**Goal of the exercise:** Print, exactly as they appear in the listing below, the lines from the line with "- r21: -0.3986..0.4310" to the line with "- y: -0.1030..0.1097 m", with both end lines kept.

**Data below:**
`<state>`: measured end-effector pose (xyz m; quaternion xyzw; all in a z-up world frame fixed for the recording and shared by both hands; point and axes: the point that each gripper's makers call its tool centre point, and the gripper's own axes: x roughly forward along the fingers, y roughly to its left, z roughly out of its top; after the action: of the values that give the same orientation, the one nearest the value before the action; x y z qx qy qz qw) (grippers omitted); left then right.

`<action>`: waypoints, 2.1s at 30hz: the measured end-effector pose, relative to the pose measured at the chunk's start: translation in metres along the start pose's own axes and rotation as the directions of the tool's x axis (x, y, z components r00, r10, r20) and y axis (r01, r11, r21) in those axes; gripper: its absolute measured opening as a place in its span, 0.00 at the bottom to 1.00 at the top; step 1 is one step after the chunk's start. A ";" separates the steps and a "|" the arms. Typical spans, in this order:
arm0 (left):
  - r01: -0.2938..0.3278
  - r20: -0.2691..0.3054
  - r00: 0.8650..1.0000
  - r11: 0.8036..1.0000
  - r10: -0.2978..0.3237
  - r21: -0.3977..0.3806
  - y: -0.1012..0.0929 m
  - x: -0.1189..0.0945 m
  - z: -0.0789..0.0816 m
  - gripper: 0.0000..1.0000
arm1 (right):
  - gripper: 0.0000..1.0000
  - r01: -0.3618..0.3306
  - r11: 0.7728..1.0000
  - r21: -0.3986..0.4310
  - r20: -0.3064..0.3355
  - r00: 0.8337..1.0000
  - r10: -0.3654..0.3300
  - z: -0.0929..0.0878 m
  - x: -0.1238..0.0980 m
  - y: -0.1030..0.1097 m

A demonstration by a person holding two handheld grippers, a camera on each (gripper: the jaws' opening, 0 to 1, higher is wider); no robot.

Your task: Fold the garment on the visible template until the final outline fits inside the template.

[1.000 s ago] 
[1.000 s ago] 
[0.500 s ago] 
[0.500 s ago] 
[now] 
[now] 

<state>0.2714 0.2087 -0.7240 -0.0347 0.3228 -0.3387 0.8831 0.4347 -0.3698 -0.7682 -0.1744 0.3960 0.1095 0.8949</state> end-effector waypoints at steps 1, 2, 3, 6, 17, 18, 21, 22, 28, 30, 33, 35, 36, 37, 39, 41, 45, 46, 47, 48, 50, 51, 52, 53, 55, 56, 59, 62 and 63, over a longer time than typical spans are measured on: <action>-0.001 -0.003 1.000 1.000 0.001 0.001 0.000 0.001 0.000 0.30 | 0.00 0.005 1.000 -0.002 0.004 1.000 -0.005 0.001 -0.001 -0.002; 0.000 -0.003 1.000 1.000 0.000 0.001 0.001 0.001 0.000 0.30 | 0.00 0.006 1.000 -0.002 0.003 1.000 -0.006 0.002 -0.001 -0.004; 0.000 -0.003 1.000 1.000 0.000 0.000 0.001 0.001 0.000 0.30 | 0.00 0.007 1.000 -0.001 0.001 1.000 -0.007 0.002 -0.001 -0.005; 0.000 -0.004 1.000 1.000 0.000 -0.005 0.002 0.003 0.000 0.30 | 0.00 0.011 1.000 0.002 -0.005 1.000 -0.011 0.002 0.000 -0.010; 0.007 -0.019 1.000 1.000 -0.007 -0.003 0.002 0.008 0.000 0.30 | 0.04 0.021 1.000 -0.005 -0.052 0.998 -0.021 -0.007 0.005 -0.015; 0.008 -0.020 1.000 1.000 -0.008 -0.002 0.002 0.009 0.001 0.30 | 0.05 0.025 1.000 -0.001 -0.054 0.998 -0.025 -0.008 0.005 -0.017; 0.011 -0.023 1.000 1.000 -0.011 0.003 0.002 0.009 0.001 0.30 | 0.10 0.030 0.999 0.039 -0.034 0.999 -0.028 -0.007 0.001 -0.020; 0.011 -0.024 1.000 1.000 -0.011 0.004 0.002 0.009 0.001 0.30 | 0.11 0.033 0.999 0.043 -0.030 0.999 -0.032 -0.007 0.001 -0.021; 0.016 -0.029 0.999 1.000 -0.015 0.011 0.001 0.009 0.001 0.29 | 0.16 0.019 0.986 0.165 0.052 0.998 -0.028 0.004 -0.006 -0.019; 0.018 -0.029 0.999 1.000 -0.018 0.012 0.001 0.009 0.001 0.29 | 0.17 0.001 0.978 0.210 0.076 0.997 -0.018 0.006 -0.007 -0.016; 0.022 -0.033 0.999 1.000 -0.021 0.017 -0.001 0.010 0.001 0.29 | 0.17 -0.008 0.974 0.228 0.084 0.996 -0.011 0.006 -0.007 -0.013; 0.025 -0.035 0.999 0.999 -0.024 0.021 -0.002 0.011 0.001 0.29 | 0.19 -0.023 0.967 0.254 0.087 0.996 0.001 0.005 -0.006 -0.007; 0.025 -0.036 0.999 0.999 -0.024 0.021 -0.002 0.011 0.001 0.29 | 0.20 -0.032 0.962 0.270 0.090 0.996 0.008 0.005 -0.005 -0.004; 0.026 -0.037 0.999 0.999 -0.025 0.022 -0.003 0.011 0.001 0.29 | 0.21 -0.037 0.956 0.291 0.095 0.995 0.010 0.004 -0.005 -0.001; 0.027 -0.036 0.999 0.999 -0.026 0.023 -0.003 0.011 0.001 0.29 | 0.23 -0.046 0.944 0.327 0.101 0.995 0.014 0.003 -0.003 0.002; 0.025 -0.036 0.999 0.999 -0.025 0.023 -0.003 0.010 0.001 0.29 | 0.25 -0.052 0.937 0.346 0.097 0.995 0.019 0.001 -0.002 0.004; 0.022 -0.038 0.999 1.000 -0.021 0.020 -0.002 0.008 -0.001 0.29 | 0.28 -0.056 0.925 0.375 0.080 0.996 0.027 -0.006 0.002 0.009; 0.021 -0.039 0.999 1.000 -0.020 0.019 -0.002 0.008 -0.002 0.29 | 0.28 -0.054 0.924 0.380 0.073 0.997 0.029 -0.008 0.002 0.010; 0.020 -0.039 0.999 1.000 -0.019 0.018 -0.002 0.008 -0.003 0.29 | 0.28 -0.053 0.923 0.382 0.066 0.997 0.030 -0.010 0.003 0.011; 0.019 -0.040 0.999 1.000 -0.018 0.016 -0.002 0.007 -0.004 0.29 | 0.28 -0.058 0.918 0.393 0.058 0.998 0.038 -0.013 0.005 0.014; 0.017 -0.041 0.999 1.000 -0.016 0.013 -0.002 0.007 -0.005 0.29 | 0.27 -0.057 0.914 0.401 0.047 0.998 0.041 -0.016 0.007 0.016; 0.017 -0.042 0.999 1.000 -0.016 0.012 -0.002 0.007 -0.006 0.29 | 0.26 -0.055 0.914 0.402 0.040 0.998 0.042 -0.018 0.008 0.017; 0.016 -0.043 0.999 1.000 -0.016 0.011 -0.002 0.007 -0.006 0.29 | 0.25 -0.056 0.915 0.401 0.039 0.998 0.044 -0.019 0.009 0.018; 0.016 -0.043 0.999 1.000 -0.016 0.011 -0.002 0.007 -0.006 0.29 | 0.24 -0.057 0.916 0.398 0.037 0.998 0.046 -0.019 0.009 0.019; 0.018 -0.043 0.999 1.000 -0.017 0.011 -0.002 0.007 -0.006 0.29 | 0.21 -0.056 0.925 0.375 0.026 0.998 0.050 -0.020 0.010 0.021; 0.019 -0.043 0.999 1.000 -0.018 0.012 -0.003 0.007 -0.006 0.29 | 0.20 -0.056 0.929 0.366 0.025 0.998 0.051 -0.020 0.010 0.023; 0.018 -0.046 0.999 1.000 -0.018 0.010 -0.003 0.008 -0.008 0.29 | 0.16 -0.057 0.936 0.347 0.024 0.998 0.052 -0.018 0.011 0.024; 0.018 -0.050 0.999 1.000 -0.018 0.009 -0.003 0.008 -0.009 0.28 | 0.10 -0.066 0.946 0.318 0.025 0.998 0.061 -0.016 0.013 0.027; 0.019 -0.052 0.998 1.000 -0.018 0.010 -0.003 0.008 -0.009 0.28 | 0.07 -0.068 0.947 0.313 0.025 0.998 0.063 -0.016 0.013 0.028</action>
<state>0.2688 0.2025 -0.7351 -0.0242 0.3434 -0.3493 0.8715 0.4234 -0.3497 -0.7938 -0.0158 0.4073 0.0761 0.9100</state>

**Your response:**
  - r21: -0.3986..0.4310
  - r20: -0.3064..0.3355
  - r00: 0.8337..1.0000
  - r10: -0.3654..0.3300
  - z: -0.0929..0.0878 m
  - x: -0.1238..0.0980 m
  - y: -0.1030..0.1097 m

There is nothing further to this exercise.